Burdened Community
The Loneliness Epidemic is upon us. It is the rotten fruit of rugged individualism, the prison food of digital isolation, the sour stew of broken relationships. “Psychology Today” reports that in the last 50 years, loneliness has doubled in the U.S.
There is an answer for that Epidemic, and it’s not the CDC in Atlanta. It’s you. It’s community.
The late John McCain was a little less lonely in that Vietnamese prison camp than he might have been. They bound his arms with ropes as a form of torture. One guard surreptitiously loosened the ropes during his shift. Later, on Christmas Day, that guard drew a cross in the dirt with his foot. McCain understood that a fellow believer had taken a risk to relieve his burden. McCain did the same when he refused early release so another POW could go home.
Creating a loving community involves risk and sacrifice. The early church (Acts 2, 4) understood that. They sold their possessions to provide for those in need. Their crisis was persecution, but everybody has one – it’s the human condition.

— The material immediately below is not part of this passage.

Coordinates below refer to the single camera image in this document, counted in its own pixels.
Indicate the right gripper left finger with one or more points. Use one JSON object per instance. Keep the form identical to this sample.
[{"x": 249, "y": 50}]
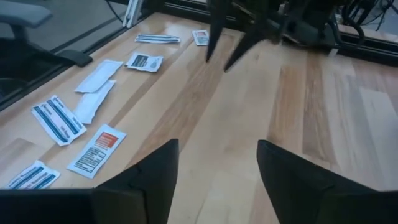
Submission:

Puerto Rico seemed a tropical paradise before Hurricane Maria. The devastation was so complete that counting the dead and rescuing the living was nigh impossible. In “Christianity Today,” Pastor Gadiel Rios explained that God “used these trying times to refocus the spiritual mindset of congregations everywhere, reshaping our understanding of the Christian life as it was intended to be: saved people living in true community, loving God, loving their spiritual brothers and sisters, and loving the lost souls. A few days after the hurricane, local congregations started to meet. A sense of shared community kicked in, and everyone started to look for opportunities to serve the most pressing needs.”
They rediscovered the building blocks of community. The Bible says it this way: “Bear one another’s burdens, and thereby fulfill the law of Christ” (Gal. 6:2). Does this not reflect Jesus words, “Come to Me, all who are weary and heavy-laden, and I will give you rest” (Matt. 11:28)? In his essay “Luggage of Life,” F. W. Boreham explains, “He only invited them that He might offer His yoke and burden. Here is something worth thinking about. Christ gives rest to the heart by giving burdens to the shoulders.” To carry each other’s luggage “is the law of Christ, the law of the cross, a sacrificial law.”
Loneliness and tragedy call for love. If you are like Jesus, you sacrifice your time or treasure for others, and find tangible ways to love those whose burdens are heavy. “While we have opportunity, let us do good to all people, and especially to those who are of the household of the faith” (Gal. 6:10). Don’t wait for community to find you; create it yourself by following the law of Christ: love your neighbors by bearing their burdens.